§ ASSIGNED TASK: Please copy out every line in the entries that includes the word "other".

§ Items from a data source:
——————
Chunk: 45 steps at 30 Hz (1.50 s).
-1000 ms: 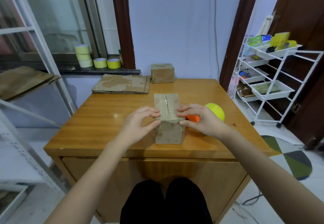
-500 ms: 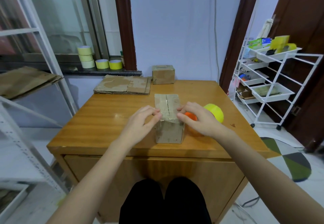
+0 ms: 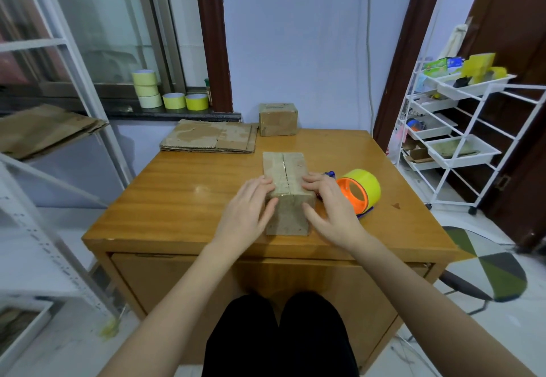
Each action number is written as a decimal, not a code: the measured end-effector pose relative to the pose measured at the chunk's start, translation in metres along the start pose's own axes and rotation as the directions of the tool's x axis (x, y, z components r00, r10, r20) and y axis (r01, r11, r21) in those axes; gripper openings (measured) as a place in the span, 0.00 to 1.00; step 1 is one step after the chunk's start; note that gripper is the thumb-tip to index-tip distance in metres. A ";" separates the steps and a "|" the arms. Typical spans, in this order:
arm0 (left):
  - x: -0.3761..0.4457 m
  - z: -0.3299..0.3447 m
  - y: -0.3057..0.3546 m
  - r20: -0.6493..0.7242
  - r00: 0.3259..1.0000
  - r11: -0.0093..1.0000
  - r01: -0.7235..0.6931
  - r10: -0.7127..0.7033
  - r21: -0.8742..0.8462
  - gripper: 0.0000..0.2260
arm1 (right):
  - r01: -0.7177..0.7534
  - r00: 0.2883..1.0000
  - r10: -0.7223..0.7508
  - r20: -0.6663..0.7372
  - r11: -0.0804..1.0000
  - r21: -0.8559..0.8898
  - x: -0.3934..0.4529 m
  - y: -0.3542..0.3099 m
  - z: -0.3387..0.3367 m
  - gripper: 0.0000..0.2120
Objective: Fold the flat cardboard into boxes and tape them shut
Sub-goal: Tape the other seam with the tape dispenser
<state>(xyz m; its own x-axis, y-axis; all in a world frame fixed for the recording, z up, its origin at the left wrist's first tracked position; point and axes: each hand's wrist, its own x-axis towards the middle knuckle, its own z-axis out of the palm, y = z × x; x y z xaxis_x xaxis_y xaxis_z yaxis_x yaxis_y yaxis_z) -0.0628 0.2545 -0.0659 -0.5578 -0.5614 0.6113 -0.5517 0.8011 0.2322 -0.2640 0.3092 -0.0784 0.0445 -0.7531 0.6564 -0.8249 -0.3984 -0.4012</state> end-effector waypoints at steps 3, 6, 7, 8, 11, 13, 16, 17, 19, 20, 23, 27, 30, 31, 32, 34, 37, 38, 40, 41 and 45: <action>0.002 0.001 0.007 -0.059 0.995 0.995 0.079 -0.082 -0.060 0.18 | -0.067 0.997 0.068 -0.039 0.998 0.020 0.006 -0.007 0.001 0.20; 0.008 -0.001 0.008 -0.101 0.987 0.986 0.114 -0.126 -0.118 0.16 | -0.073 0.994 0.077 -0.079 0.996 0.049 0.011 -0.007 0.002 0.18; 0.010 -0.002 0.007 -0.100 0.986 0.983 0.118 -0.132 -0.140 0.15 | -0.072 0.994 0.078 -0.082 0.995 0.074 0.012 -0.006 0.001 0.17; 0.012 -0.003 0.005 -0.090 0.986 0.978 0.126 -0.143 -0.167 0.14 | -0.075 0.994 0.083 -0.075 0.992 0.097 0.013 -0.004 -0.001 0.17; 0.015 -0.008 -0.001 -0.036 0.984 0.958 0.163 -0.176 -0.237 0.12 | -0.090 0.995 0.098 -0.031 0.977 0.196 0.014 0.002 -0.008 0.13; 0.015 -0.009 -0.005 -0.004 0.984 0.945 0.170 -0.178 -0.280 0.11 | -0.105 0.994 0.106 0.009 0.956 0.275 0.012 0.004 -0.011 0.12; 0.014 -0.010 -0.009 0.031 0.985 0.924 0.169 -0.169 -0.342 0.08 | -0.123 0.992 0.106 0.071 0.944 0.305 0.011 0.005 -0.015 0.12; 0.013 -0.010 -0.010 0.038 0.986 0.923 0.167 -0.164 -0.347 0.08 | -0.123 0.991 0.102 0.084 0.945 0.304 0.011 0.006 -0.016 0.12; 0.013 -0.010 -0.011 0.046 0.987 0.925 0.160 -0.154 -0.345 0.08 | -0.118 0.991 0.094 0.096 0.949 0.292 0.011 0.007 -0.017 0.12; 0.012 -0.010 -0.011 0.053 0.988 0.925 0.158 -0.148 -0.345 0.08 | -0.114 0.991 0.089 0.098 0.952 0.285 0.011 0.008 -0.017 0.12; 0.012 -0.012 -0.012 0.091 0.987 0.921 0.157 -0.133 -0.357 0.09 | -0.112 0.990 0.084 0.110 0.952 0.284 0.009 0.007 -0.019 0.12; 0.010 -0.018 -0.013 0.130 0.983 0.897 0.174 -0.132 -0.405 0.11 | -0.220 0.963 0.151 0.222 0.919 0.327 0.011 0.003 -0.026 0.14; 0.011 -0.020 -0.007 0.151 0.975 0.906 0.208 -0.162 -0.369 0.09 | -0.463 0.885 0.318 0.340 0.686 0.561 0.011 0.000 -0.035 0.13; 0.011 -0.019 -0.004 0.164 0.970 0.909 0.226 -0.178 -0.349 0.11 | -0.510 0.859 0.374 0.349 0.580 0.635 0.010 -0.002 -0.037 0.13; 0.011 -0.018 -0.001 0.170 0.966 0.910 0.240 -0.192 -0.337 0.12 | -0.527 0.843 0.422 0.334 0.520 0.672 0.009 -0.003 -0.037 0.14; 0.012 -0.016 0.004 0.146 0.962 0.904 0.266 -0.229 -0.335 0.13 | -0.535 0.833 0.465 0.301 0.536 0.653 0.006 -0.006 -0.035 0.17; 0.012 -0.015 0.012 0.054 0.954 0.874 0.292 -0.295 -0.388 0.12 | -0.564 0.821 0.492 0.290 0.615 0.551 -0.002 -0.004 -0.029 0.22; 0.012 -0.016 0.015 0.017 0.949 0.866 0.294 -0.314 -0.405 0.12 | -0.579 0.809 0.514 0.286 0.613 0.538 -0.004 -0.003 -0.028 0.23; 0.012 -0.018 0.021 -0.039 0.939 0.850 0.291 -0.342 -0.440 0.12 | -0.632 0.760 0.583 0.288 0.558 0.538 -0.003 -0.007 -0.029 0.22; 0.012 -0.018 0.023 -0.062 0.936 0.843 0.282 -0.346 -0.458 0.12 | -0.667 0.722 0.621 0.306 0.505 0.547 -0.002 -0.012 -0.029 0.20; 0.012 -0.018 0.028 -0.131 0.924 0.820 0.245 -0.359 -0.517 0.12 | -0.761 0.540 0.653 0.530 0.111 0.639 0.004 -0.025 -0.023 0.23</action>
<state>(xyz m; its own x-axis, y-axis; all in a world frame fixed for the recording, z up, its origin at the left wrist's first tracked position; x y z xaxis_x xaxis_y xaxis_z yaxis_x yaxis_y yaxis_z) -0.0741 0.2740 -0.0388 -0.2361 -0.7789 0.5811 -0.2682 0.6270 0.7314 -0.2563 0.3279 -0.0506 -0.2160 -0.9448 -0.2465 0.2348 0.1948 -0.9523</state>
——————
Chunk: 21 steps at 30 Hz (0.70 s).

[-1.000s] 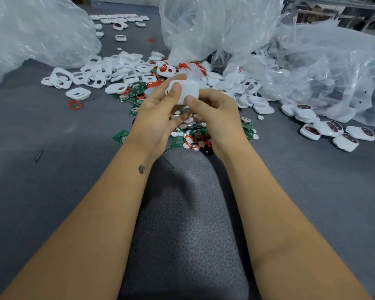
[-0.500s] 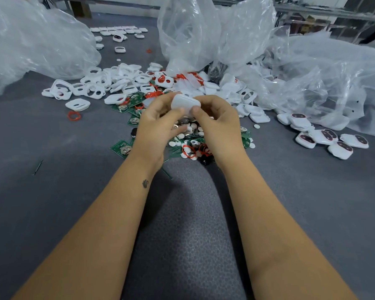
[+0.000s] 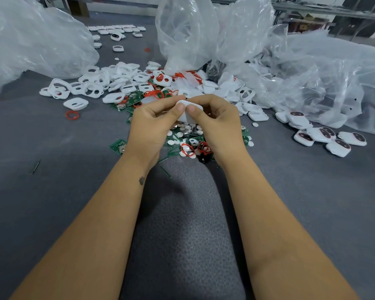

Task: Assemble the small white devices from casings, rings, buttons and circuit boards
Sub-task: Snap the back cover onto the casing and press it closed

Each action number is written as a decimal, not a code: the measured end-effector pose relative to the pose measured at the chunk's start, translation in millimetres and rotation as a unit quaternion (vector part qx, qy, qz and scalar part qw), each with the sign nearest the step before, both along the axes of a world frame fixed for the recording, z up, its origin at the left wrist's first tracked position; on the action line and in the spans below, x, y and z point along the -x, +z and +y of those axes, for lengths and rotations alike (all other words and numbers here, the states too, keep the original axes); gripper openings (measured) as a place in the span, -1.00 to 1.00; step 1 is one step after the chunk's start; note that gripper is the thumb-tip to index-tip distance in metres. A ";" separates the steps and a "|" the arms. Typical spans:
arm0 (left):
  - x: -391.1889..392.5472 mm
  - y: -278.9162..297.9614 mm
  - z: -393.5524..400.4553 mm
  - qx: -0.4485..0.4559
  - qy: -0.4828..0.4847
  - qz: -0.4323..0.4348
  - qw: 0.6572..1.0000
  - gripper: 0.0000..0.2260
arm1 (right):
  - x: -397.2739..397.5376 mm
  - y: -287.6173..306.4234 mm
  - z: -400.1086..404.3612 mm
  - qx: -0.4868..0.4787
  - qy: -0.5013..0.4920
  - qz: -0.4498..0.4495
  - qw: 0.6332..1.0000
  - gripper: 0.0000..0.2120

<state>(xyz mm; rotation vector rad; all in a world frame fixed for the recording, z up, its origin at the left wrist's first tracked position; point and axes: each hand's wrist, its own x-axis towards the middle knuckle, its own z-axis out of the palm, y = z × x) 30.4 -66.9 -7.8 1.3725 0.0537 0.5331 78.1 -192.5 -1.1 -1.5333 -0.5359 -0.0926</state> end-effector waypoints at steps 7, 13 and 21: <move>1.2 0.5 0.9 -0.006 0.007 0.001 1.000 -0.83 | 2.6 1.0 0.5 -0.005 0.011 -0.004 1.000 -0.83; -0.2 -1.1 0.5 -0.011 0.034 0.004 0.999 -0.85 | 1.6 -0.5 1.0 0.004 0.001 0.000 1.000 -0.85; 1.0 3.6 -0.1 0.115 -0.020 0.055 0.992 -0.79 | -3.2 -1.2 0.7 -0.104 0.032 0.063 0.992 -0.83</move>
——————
§ WRITTEN RESPONSE:
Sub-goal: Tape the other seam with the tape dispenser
Each action number is written as a decimal, not a code: the measured end-effector pose relative to the pose measured at the chunk's start, translation in millimetres and rotation as a unit quaternion (vector part qx, qy, qz and scalar part qw), each with the sign nearest the step before, both along the axes of a world frame fixed for the recording, z up, its origin at the left wrist's first tracked position; on the action line and in the spans below, x, y and z point along the -x, +z and +y of those axes, for lengths and rotations alike (all other words and numbers here, the states too, keep the original axes); gripper openings (measured) as a place in the span, -1.00 to 1.00; step 1 is one step after the chunk's start; note that gripper is the thumb-tip to index-tip distance in metres. A ";" separates the steps and a "|" the arms. Typical spans:

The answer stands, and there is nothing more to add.